[Start of section]

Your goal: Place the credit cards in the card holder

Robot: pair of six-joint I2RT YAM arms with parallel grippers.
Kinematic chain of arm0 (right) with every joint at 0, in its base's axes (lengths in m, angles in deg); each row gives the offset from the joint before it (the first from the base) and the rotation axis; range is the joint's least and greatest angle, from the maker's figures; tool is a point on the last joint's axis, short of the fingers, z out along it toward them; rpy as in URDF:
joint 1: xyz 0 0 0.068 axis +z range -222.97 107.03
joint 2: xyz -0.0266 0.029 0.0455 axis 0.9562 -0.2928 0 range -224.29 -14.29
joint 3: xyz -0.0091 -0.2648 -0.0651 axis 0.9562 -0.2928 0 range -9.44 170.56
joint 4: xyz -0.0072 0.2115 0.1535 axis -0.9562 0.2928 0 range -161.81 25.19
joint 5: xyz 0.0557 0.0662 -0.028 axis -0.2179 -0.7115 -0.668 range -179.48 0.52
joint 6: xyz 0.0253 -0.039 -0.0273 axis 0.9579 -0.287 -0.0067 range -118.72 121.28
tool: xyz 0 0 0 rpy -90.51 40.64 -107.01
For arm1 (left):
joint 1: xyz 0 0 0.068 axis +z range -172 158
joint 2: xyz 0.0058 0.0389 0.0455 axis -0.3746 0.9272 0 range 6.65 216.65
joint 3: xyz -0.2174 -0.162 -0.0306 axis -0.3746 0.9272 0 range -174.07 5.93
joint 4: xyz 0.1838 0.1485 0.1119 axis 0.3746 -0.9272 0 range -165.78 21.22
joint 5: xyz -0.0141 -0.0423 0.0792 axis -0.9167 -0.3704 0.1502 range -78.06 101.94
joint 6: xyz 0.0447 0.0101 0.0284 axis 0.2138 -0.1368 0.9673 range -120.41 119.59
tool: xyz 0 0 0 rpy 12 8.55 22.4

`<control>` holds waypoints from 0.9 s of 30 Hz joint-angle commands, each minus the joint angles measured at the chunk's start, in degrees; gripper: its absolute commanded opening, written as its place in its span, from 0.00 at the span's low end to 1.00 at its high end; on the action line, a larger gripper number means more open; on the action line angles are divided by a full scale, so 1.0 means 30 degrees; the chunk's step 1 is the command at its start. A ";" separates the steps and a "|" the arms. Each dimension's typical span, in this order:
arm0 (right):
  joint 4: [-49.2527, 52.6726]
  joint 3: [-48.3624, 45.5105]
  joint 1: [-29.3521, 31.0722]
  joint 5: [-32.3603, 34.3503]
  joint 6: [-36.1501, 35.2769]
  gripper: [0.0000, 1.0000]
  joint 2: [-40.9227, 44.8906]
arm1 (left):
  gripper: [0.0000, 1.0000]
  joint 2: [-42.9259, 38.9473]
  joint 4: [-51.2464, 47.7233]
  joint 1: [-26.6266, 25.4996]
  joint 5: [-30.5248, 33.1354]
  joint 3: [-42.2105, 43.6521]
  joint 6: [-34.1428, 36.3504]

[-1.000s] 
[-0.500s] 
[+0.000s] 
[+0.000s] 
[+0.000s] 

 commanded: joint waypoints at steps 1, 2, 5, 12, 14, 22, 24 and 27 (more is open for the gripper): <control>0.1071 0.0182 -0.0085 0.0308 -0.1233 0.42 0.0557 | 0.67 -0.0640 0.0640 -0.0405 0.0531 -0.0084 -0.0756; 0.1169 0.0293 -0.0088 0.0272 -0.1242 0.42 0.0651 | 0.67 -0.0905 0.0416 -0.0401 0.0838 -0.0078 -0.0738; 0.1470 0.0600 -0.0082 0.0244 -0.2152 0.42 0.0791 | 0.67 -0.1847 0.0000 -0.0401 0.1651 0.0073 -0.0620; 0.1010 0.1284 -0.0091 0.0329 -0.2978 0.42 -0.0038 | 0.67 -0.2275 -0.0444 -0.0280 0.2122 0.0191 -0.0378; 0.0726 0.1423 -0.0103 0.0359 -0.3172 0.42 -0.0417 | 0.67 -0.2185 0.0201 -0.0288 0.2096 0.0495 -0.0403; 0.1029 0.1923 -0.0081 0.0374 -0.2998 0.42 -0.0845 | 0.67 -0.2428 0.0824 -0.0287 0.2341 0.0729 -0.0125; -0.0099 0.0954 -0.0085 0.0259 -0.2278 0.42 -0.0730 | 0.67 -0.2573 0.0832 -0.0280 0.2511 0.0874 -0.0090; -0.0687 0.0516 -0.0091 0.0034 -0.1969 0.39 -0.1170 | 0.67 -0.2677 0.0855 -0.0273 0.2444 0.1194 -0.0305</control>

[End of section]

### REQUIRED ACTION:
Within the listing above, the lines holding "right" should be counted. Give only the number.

### RESULT OF THIS TASK:
2